■ DIRECTIONS FOR THIS TASK ■
Could you set down exactly the lines in the records below between the line holding "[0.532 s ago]" and the line holding "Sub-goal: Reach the", inclusive?

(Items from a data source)

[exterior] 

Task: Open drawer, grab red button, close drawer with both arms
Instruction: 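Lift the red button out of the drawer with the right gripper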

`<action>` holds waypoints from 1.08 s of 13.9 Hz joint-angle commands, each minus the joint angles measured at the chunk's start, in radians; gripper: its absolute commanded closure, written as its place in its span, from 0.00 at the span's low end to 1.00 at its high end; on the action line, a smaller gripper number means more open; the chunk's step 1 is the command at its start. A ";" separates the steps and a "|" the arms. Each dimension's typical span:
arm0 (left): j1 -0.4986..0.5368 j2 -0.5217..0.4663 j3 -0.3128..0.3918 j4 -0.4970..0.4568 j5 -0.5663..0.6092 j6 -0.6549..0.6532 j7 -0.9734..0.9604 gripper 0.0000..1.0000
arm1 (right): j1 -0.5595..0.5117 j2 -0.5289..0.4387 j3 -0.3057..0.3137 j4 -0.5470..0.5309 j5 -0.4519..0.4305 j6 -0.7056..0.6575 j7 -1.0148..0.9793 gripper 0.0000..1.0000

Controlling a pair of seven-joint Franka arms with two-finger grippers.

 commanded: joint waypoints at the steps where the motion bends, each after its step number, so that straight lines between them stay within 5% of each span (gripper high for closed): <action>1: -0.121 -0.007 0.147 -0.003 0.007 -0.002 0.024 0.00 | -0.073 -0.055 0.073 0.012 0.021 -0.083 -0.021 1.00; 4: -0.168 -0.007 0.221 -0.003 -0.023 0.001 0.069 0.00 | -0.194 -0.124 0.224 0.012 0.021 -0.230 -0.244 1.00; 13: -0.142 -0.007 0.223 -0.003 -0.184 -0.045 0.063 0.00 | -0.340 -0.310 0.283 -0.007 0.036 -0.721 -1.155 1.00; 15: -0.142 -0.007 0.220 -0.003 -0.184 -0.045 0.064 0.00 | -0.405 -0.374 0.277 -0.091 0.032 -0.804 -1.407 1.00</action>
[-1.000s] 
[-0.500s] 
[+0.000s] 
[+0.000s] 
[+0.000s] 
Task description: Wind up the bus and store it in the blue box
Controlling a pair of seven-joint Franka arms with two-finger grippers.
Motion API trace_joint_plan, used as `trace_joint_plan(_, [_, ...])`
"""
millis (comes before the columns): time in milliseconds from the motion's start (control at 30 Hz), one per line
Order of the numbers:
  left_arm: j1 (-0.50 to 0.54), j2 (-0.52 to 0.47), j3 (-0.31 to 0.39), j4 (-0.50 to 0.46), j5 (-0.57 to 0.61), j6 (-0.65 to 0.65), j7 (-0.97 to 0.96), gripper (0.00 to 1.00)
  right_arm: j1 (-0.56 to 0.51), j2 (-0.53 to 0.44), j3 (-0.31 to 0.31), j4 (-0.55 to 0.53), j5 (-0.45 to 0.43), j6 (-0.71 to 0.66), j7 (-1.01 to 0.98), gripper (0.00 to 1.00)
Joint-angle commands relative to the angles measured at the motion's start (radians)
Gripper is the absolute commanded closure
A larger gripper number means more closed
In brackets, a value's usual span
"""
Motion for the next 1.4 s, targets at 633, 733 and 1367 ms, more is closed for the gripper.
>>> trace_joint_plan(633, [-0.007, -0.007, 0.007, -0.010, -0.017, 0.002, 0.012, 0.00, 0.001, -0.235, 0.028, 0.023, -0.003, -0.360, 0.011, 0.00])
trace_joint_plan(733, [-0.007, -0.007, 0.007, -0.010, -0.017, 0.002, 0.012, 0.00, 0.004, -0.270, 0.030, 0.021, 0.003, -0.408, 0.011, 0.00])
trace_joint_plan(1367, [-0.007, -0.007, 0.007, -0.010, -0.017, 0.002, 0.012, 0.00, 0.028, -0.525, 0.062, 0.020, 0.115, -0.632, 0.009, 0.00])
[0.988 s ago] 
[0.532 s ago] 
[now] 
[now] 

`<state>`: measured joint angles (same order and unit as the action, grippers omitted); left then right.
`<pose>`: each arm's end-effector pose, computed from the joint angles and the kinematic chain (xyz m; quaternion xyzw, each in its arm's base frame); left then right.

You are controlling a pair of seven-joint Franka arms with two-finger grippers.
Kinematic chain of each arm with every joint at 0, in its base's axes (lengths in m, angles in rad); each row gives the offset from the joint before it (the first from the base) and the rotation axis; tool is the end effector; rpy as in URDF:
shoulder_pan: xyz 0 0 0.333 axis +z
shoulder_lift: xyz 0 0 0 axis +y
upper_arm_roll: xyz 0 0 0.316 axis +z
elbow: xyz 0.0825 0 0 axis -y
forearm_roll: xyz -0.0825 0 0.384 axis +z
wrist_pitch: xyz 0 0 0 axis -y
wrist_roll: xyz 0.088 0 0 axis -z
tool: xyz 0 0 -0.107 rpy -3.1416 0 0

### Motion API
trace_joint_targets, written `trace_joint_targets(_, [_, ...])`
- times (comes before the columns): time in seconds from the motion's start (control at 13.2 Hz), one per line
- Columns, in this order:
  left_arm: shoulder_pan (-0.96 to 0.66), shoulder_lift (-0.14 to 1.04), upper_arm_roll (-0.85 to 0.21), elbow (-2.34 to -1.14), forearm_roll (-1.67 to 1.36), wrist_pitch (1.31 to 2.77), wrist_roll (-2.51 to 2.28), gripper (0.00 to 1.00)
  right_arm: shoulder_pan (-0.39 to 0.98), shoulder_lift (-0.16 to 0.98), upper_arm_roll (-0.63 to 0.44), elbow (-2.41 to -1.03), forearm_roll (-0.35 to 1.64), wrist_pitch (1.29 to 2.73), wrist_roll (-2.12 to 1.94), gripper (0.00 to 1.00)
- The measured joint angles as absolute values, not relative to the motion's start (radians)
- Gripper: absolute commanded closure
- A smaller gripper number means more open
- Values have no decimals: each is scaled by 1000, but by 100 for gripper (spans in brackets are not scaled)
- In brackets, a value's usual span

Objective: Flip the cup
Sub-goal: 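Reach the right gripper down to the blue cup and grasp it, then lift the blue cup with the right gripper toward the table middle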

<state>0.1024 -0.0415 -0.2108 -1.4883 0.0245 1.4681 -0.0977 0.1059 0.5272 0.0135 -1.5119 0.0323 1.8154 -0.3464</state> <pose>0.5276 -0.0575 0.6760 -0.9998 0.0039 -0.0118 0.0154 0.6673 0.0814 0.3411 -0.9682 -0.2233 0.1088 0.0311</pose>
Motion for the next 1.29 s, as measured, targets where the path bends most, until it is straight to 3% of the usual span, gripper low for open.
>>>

■ RESULT ■
[0.532 s ago] 
[now] 
[now] 

`<state>`: measured joint angles (same order and unit as the action, grippers omitted); left then right.
`<pose>`: each arm's end-effector pose, computed from the joint angles and the kinematic chain (xyz m; quaternion xyzw, each in its arm's base frame); left then right.

You are controlling a pair of seven-joint Franka arms with two-finger grippers.
Kinematic chain of each arm with every joint at 0, in its base's axes (lengths in m, angles in rad); each row gives the offset from the joint before it (the first from the base) and the rotation axis; tool is the end effector; rpy as in URDF:
shoulder_pan: xyz 0 0 0.333 axis +z
shoulder_lift: xyz 0 0 0 axis +y
upper_arm_roll: xyz 0 0 0.316 axis +z
elbow: xyz 0.0825 0 0 axis -y
forearm_roll: xyz -0.0825 0 0.384 axis +z
wrist_pitch: xyz 0 0 0 axis -y
wrist_roll: xyz 0.088 0 0 axis -z
tool: xyz 0 0 -0.107 rpy -3.1416 0 0

### Motion API
trace_joint_targets, written `trace_joint_targets(_, [_, ...])`
- times (comes before the columns): time in seconds from the motion's start (control at 13.2 Hz), one per line
- Columns, in this order:
  left_arm: shoulder_pan (-0.96 to 0.66), shoulder_lift (-0.14 to 1.04), upper_arm_roll (-0.85 to 0.21), elbow (-2.34 to -1.14), forearm_roll (-1.67 to 1.36), wrist_pitch (1.31 to 2.77), wrist_roll (-2.51 to 2.28), gripper (0.00 to 1.00)
  right_arm: shoulder_pan (-0.39 to 0.98), shoulder_lift (-0.16 to 0.98), upper_arm_roll (-0.63 to 0.44), elbow (-2.41 to -1.03), forearm_roll (-0.35 to 1.64), wrist_pitch (1.29 to 2.73), wrist_roll (-2.12 to 1.94), gripper (0.00 to 1.00)
- The measured joint angles as absolute values, not relative to the motion's start (radians)
- Gripper: absolute commanded closure
- A smaller gripper number means more open
- Values have no decimals: each is scaled by 1000, but by 100 for gripper (spans in brackets are not scaled)
- In brackets, a value's usual span

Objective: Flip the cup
Sub-goal: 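Reach the right gripper down to the blue cup and grasp it, then lift the blue cup with the right gripper toward the table middle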

The full answer has been given.